Written by David Siegel | Aug 28, 2024 3:50:03 PM

CVN screenshot of plaintiff attorney Johnny Simon delivering his opening statement

St. Louis, MO - A Missouri state court jury heard opening statements Tuesday in a products liability lawsuit claiming an allegedly defective rear impact guard on a tractor trailer caused two fatalities in a supposedly survivable crash, and the full trial is being webcast gavel-to-gavel by Courtroom View Network.

The families of decedents Taron Tailor and Nicholas Perkins sued trailer manufacturer Wabash National following a 2019 rear impact collision that their attorneys argue would not have resulted in their deaths if the truck they collided with had a more robust rear-impact guard.

The plaintiffs accuse Wabash of not upgrading their guards to save money, but the company maintains they complied with federal safety standards and that no guard would have prevented fatalities at the speed the collision allegedly occurred.

Attorney Johnny Simon of The Simon Law Firm, delivering his opening statement on behalf of the plaintiffs, told the St.

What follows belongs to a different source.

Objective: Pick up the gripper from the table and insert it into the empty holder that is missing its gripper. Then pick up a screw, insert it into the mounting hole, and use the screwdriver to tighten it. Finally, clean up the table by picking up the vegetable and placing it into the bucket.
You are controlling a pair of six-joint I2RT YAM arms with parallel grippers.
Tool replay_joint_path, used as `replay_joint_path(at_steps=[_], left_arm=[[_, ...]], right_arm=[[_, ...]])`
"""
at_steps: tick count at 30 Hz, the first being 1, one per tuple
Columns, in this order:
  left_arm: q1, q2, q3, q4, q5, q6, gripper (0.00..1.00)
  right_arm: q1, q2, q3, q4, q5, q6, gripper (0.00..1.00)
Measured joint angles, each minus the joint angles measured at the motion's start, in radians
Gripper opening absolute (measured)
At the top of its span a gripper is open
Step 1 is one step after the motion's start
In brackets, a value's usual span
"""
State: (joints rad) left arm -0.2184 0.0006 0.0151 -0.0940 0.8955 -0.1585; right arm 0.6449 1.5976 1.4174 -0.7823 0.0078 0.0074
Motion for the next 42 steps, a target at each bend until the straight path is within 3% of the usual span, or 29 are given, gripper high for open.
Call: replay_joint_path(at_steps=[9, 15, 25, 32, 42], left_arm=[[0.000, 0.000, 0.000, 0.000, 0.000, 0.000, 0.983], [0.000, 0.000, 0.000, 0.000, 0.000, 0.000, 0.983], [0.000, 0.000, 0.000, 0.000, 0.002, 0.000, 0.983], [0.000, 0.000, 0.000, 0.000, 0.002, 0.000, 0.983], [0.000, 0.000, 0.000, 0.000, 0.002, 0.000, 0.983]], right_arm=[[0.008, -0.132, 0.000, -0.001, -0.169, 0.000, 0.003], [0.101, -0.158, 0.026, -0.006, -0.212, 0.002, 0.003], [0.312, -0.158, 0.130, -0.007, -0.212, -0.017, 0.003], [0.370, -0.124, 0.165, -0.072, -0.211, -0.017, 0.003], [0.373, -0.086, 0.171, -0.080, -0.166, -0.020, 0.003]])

Louis jury that the case could potentially be worth “hundreds of millions of dollars.” Rear impact guards are meant to keep smaller vehicles that crash into the back of tractor trailers from sliding underneath, and Simon argued the design used by Wabash using two posts offered substantially less protection to drivers than other available guards using four posts.

Simon accused Wabash of selling the rig featuring the guard in question for 30 years without doing adequate crash testing, and he repeatedly stressed that the collision at 55 miles per hour - allegedly reduced to the mid 40’s due to the forward motion of the truck - should have been survivable.

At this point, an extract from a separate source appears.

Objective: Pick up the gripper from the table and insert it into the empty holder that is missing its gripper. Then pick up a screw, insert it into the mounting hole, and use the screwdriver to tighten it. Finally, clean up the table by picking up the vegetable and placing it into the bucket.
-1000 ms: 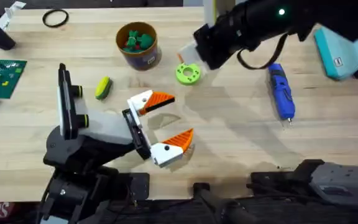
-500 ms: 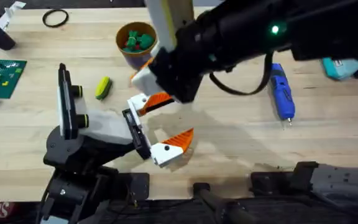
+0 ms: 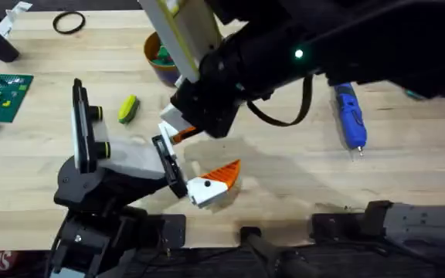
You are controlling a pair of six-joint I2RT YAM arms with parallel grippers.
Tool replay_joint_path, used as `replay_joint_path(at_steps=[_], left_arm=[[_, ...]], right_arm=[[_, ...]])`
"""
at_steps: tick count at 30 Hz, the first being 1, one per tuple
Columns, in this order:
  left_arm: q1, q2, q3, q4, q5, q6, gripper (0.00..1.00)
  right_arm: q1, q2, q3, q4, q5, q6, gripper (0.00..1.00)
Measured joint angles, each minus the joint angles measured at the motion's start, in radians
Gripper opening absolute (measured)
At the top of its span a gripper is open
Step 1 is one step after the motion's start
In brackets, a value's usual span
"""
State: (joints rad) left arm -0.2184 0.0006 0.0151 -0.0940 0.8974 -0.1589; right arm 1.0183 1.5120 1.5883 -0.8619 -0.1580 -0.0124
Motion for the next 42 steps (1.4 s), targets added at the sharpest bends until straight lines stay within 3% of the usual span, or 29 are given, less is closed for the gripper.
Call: replay_joint_path(at_steps=[42], left_arm=[[0.000, 0.000, 0.000, -0.001, 0.000, -0.011, 0.983]], right_arm=[[0.000, 0.141, 0.001, -0.001, 0.039, -0.015, 0.003]])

“Wabash and the entire tractor trailer industry have known about this problem for decades,” Simon said, according to CVN’s webcast of the proceedings.

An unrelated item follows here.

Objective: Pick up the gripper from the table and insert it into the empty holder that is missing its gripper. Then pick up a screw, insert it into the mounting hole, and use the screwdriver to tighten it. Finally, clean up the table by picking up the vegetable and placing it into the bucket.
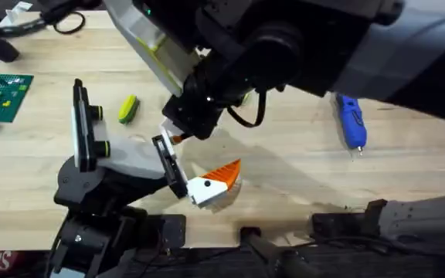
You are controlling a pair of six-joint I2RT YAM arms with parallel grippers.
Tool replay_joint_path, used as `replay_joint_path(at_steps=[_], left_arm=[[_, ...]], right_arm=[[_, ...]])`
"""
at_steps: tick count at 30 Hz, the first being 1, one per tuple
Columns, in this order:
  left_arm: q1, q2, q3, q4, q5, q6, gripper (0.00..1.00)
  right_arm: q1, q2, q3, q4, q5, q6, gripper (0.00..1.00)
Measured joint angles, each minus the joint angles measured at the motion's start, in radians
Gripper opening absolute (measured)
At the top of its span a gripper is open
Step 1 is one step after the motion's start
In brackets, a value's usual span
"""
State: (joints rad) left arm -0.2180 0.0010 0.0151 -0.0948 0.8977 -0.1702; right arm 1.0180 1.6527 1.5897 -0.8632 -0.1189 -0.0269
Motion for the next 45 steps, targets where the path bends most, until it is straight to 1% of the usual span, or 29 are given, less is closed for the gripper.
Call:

Simon claimed a 1998 federal standard related to rear impact guards, due to be updated this year, had obvious flaws and that Wabash and other manufacturers allegedly had knowledge stemming from numerous similar accidents that warned them the two-post rigs did not offer adequate protection.

“The 1998 standard was weak and the industry knew it,” Simon said. 

Representing Wabash, defense attorney Brian Johnson of Dickinson Wright told jurors that no rear impact guard, regardless of how many posts it utilized, could have prevented the deaths of Tailor and Perkins.

“There is not a rear impact guard anywhere that prevents rear impact underride at 55 miles per hour,” he stressed.

CVN screenshot of defense attorney Brian Johnson delivering his opening statement

Johnson focused on the details of the accident, noting it took place on a clear sunny day, that the truck had its hazard lights on at the time of the collision, and that no attempt was made by the oncoming car to swerve around the truck or even to use its breaks.

Johnson told jurors that the car Tailor and Perkins were in went from 55 miles per hour to zero “in the same amount of time it takes you to blink your eyes” - a deceleration that he said is impossible for the human body to survive regardless of what type of barrier is used.

He said expert witnesses retained by the defense would dispute the plaintiffs’ claim that the actual speed of the collision was in the mid 40’s, and repeatedly stressed that even the most modern guards which comply with the soon-to-be-released 2024 federal safety standards can’t prevent underride accidents at that speed.

“He drove into the back of a trailer in broad daylight going 55 miles per hour - and the number is 55,” Johnson emphasized. 

He disputed the position the 1998 federal guidelines were inadequate, and he asked the jury to reject any award of punitive damages if given the opportunity, noting that would in effect mean every single rear guard-equipped trailer built by every manufacturer to comply with the government’s safety standards would have to be considered unreasonably dangerous.

The trial is taking place before Judge Christopher McGraugh and expected to last roughly two weeks. CVN’s gavel-to-gavel coverage (available both live and on-demand) - including all expert witness testimony - will continue for the duration of the proceedings.

The case is captioned Perkins, et al. v. Wabash National Corp., et al., case number 2022-CC00495 in Missouri’s 22nd Circuit Court in the City of St. Louis.